The {hardware} used to realize this feat is one other fascinating a part of the story. GLM-5.2 was educated on Huawei Ascend chips—no Nvidia wherever within the pipeline. Emad Mostaque, founding father of Stability AI, estimated whole coaching prices at round $25 million, 80% of that in post-training, which might make it extraordinarily low-cost compared towards its friends.
As Decrypt reported earlier this 12 months, Z.ai was already coaching picture fashions on Huawei’s Ascend Atlas servers with no single American chip. GLM-5.2 takes that infrastructure additional—a 744-billion-parameter mixture-of-experts mannequin with a real 1 million-token context window, 5 occasions the 200K restrict on GLM-5.1, and an MIT license which means no authorities directive can flip the entry change.
Tokens are the chunks of tet a mannequin can learn and generate whereas Parameters are the variety of inner settings and values that decide how a mannequin processes data and generates responses
Who it is for and what it prices
For builders, the context window is the operational shift. Complete-repo navigation, multi-file refactors, and lengthy agentic pipelines that beforehand required chunking develop into single-call workflows. API pricing runs $1.40 per million enter tokens and $4.40 per million output—towards Claude Opus 4.8’s $5 enter and $25 output. The Coding Plan begins at round $18 a month and works immediately inside Claude Code, Cline, Kilo Code, and hottest agentic environments.
Native deployment can also be technically potential. Unsloth AI pushed 2-bit GGUF quantizations that compress the mannequin from 1.51TB right down to 238GB whereas retaining ~82% accuracy.

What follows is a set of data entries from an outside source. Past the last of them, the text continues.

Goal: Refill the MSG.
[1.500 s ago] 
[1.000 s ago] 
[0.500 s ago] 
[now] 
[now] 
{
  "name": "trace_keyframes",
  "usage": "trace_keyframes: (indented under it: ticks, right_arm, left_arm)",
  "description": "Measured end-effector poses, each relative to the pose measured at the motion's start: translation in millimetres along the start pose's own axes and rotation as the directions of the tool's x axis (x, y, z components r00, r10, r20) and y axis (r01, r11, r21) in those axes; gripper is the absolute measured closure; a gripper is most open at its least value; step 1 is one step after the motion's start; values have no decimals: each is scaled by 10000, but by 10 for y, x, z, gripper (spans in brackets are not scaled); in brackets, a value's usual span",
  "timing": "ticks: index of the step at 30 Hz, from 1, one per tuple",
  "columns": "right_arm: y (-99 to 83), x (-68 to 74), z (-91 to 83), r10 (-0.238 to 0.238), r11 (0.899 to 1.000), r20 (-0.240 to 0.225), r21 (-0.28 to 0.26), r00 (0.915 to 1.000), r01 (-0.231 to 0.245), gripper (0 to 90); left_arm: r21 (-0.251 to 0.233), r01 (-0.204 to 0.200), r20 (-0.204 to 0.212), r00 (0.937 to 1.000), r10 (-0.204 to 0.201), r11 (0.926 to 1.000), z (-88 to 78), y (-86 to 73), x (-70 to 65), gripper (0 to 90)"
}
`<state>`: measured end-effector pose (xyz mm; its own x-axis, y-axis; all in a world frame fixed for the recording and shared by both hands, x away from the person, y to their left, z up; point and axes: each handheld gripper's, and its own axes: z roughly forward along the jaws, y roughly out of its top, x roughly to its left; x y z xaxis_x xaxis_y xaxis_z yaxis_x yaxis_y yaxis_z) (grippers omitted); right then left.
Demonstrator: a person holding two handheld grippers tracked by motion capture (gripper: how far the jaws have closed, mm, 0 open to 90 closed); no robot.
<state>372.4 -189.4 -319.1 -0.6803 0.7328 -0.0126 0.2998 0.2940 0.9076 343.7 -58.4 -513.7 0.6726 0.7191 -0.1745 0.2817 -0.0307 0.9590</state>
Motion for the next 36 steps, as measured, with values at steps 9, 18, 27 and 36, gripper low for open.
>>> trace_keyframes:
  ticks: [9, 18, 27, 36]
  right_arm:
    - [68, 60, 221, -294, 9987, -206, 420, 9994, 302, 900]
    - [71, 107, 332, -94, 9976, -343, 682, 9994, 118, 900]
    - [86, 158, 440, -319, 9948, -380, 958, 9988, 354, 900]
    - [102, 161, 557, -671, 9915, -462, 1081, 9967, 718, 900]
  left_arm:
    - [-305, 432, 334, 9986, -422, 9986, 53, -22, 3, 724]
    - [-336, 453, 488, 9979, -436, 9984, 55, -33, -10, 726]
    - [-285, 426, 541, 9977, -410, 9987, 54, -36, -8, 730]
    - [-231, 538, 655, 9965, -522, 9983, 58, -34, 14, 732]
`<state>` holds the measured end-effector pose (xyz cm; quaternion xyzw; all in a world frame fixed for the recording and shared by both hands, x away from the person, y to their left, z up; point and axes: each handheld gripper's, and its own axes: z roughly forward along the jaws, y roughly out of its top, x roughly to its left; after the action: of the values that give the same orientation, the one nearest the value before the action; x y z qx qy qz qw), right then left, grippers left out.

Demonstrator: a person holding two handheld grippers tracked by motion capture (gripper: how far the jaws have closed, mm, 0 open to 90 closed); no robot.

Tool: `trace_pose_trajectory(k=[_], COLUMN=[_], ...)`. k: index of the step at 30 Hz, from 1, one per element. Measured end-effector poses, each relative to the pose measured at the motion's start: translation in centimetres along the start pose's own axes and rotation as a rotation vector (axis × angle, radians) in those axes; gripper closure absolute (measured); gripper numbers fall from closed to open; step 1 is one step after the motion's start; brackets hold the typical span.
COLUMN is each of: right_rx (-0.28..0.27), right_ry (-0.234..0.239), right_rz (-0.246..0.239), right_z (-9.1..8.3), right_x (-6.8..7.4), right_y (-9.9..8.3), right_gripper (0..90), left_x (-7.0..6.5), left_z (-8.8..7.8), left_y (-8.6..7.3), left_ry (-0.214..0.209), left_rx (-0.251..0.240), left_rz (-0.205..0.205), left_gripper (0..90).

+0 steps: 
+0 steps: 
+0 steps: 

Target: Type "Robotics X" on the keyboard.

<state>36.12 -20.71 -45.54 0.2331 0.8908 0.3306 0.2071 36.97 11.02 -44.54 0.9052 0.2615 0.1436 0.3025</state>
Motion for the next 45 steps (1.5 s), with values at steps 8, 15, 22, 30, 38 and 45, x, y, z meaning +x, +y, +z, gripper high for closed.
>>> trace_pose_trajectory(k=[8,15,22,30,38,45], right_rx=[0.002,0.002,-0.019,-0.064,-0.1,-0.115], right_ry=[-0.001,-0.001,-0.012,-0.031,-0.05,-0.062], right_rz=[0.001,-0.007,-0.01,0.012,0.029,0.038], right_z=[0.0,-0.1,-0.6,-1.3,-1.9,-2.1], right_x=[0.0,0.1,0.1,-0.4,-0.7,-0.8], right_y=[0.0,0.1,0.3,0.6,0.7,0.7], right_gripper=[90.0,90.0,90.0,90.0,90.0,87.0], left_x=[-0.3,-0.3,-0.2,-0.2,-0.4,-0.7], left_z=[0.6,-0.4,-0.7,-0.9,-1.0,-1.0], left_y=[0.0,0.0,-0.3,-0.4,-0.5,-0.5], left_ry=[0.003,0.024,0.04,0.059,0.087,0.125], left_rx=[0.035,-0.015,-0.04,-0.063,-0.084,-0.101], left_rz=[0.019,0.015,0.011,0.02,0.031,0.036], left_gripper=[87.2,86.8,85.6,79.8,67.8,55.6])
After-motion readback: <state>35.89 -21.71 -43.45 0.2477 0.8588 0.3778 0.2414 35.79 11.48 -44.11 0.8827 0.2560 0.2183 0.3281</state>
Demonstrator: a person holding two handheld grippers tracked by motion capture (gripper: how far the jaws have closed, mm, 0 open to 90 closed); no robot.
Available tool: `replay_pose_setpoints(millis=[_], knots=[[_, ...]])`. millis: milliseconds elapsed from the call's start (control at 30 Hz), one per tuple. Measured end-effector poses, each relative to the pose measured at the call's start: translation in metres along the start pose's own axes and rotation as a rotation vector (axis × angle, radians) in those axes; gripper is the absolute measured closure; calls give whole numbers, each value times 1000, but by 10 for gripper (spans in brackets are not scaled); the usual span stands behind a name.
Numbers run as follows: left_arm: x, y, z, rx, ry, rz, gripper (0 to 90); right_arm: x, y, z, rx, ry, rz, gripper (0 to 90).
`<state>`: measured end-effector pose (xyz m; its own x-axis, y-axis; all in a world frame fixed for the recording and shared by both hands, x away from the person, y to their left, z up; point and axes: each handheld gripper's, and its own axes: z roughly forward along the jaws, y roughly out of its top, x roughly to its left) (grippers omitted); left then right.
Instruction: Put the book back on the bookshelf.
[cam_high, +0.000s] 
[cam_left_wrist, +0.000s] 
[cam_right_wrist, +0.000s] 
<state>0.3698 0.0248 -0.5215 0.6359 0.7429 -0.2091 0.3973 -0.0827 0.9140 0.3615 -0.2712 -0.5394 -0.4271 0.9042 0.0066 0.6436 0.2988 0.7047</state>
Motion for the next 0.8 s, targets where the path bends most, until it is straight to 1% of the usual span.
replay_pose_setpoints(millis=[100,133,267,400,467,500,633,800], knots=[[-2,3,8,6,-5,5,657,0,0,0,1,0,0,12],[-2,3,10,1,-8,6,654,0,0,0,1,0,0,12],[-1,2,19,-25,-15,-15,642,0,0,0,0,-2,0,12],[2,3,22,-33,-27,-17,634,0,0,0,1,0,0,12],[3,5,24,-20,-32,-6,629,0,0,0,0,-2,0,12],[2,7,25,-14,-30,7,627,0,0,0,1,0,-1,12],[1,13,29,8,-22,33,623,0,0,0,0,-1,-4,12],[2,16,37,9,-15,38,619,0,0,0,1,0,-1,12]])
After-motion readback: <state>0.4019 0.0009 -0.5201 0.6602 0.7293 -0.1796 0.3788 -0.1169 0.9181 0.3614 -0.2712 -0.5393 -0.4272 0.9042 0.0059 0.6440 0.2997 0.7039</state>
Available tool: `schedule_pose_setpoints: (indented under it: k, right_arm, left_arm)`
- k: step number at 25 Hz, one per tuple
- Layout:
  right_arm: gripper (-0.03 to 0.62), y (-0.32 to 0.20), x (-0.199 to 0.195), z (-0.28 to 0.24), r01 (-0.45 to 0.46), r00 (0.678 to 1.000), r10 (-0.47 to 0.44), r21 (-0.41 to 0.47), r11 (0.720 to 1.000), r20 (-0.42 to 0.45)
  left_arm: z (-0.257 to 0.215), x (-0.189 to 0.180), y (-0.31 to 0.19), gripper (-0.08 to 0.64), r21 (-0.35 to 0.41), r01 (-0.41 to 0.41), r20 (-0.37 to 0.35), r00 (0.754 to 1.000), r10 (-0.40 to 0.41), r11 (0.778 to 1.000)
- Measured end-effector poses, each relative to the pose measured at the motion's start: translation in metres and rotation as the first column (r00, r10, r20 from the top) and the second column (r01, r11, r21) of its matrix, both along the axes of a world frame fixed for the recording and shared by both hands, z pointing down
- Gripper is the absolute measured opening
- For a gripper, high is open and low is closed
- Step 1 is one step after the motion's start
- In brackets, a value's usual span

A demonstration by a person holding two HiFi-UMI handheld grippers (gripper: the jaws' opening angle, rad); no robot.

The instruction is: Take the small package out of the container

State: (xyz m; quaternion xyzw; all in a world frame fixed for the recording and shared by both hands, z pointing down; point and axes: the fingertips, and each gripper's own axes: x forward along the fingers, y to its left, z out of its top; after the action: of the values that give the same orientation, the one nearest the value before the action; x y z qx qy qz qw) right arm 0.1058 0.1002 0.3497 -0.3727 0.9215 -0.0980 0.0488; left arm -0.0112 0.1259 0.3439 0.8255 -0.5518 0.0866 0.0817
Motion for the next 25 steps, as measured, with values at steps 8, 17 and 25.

Don’t get too excited, although. That also means it calls for 256GB of unified reminiscence or an identical RAM/VRAM combo—a maxed M4 Extremely Mac Studio or a workstation with a mid-range GPU and 256GB of system RAM with mixture-of-experts offloading. It’s nonetheless some huge cash, however a minimum of one thing that you may purchase and run on your home should you actually wish to.
We ran a fast check, asking GLM-5.2 to construct our normal recreation mixing typing mechanics with a shooter. The UI wasn’t the prettiest—different fashions generated extra polished-looking interfaces, however the expertise was probably the most different: totally different eventualities throughout waves, enemy sorts that shifted, bosses showing later within the run.
It generated extra various recreation states than the rest we examined for a similar activity in a zero shot setup.

If you wish to play it, it’s reside in our Itch.io profile.
That variance factors towards the place GLM-5.2 makes probably the most financial sense. For multi-shot technology workflows and agentic pipelines the place output variety issues greater than polish, the mathematics at open-source pricing ranges is tough to argue with. For the toughest sustained duties—SWE-Marathon, the place it scores 13.0 towards Opus 4.8’s 26.0—the hole to the closed frontier remains to be actual, and 13 factors extensive.
Open-source weights are reside on HuggingFace below the MIT license. The quantized weights are additionally out there on HuggingFace. GLM Coding Plan subscribers can change now with the mannequin string GLM-5.2, and it’s additionally out there without spending a dime testing on z.AI with some utilization constraints.
Day by day Debrief Publication
Begin on daily basis with the highest information tales proper now, plus unique options, a podcast, movies and extra.